“Only from Falconstone. I really do have to get around to freeing his son from the Temple prison one of these days.” Richard resumed his seat and drained the remainder of his scotch in a single swallow. “Don’t be such an old woman, Miles. It doesn’t bother me. Look, I prefer Falconstone’s rantings to all those debutantes twittering about the Purple Gentian. Can you imagine what I’d have to put up with if the truth got out?”

Miles cocked his head thoughtfully, sending a lock of floppy blond hair tumbling in front of his eyes. “Hmm, adoring debutantes . . .”

“Think how jealous your mistress would be,” Richard said dryly.

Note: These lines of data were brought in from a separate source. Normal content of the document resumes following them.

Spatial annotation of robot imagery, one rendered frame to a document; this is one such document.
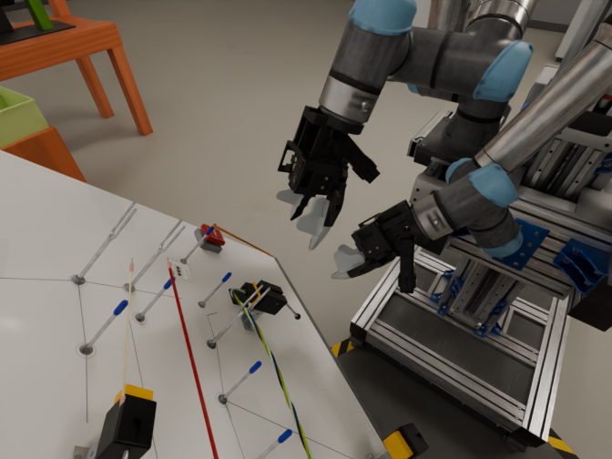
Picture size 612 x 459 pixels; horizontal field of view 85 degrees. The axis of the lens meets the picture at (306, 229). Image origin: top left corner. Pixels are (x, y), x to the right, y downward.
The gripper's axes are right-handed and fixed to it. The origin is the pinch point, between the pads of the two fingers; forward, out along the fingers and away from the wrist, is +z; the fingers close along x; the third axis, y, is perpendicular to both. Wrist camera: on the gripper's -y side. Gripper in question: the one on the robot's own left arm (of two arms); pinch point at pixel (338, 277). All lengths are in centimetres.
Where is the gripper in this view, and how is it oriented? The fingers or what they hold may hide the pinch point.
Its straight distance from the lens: 71.2
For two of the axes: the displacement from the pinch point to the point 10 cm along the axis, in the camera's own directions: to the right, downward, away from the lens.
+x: -3.4, 3.0, -8.9
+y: -5.5, -8.3, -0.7
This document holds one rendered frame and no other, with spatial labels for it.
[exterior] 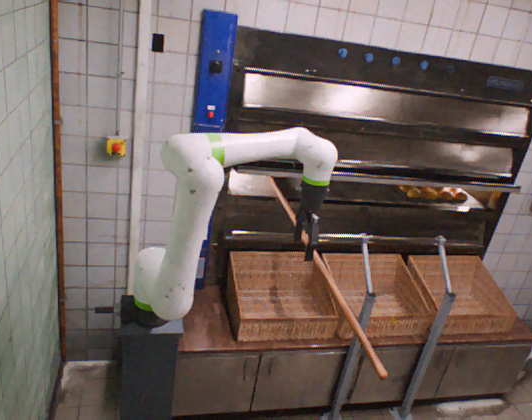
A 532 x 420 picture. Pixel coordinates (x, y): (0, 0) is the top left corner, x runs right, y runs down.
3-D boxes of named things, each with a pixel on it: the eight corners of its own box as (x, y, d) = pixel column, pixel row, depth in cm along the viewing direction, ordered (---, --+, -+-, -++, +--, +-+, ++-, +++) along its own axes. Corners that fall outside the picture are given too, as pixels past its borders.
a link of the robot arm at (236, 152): (224, 174, 147) (226, 140, 142) (209, 161, 156) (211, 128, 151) (318, 162, 164) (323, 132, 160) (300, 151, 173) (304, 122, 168)
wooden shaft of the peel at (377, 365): (387, 381, 157) (390, 375, 156) (379, 382, 156) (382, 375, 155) (270, 177, 305) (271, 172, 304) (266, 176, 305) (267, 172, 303)
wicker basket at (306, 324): (222, 288, 290) (228, 249, 279) (308, 287, 305) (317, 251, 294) (235, 343, 248) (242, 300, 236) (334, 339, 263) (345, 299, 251)
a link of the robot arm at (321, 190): (335, 186, 155) (326, 175, 163) (302, 185, 152) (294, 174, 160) (332, 202, 157) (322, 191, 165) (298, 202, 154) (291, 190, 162)
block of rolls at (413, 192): (372, 164, 364) (373, 158, 362) (426, 169, 376) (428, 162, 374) (409, 198, 311) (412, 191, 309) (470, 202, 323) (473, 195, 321)
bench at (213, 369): (140, 359, 304) (145, 285, 280) (460, 347, 367) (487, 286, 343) (139, 434, 255) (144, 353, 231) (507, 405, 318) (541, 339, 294)
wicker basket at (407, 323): (311, 288, 305) (320, 252, 294) (388, 287, 321) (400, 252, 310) (339, 340, 263) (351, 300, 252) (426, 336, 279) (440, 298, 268)
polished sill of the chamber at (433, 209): (224, 200, 273) (225, 193, 271) (486, 213, 320) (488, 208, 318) (226, 204, 268) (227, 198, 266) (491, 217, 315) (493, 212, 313)
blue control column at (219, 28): (163, 221, 474) (181, -10, 385) (179, 221, 479) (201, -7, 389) (170, 361, 306) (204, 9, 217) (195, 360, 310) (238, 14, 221)
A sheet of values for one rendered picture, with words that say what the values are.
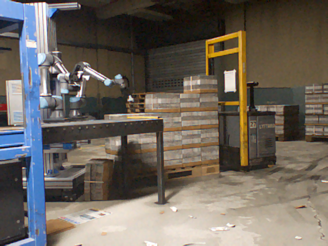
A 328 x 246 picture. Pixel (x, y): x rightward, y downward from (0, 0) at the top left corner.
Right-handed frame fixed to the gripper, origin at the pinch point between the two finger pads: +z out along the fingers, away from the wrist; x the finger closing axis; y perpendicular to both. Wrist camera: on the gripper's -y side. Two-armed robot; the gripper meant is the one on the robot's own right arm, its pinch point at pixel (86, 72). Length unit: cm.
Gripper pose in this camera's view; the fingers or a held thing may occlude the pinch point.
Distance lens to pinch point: 332.3
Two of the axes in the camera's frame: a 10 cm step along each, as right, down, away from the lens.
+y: -0.5, 10.0, -0.6
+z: 8.4, 0.1, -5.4
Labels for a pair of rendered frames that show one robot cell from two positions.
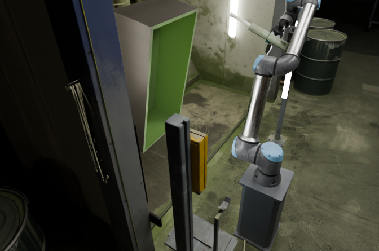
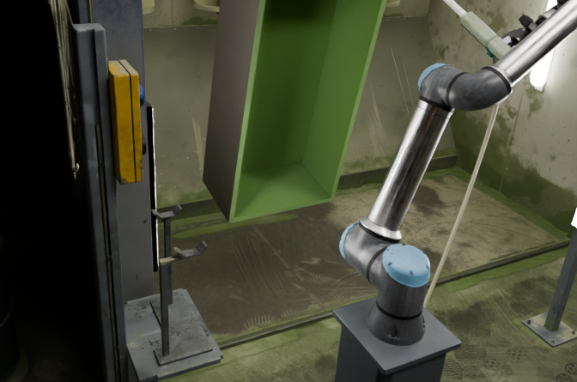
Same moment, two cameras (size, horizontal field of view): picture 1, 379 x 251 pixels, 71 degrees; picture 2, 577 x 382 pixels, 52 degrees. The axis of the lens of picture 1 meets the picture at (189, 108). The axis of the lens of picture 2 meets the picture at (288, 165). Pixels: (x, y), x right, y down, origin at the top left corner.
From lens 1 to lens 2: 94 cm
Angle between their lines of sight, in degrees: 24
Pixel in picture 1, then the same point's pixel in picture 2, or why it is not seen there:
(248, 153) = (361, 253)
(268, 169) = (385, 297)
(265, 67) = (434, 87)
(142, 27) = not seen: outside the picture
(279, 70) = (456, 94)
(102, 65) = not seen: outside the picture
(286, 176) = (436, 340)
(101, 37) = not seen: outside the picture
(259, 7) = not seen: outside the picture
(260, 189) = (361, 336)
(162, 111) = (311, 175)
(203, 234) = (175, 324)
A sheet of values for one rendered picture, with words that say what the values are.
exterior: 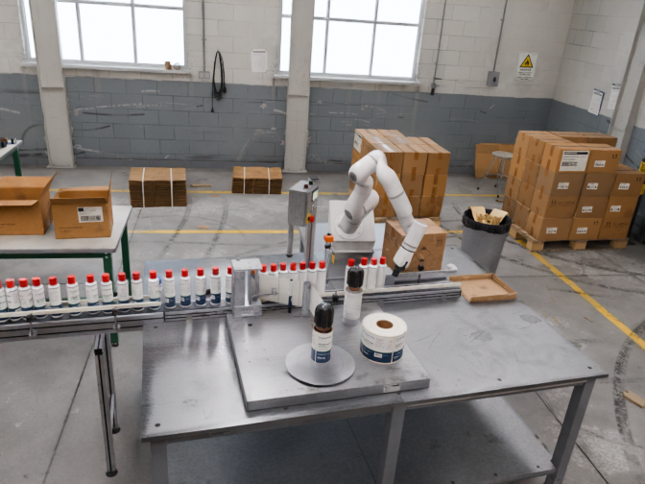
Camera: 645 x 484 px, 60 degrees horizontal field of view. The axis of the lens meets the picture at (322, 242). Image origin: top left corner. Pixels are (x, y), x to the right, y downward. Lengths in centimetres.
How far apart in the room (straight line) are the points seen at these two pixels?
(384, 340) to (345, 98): 604
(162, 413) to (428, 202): 467
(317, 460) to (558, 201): 419
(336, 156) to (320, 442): 583
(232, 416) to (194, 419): 15
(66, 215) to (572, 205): 486
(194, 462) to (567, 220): 474
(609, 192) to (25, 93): 715
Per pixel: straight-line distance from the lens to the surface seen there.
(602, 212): 672
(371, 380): 245
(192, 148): 819
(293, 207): 281
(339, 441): 313
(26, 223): 415
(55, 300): 289
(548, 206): 629
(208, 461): 302
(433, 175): 636
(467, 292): 339
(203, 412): 234
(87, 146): 837
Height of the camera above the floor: 235
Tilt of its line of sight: 24 degrees down
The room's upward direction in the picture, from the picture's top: 4 degrees clockwise

Miles flinched. His current mistress was an opera singer as well known for the range of her throwing arm as that of her voice. He had already courted concussion by flirting openly with a ballet dancer and had no desire to repeat the experience. “All right, all right, point taken,” he said. “Oh, damnation! I promised her I would have supper with her before the opera. She’ll probably break half the dishes in the house if I’m late.”

“Most of them over your head,” commented Richard helpfully. “Since I prefer you with your head all in one piece, you’d better relay my assignment quickly.”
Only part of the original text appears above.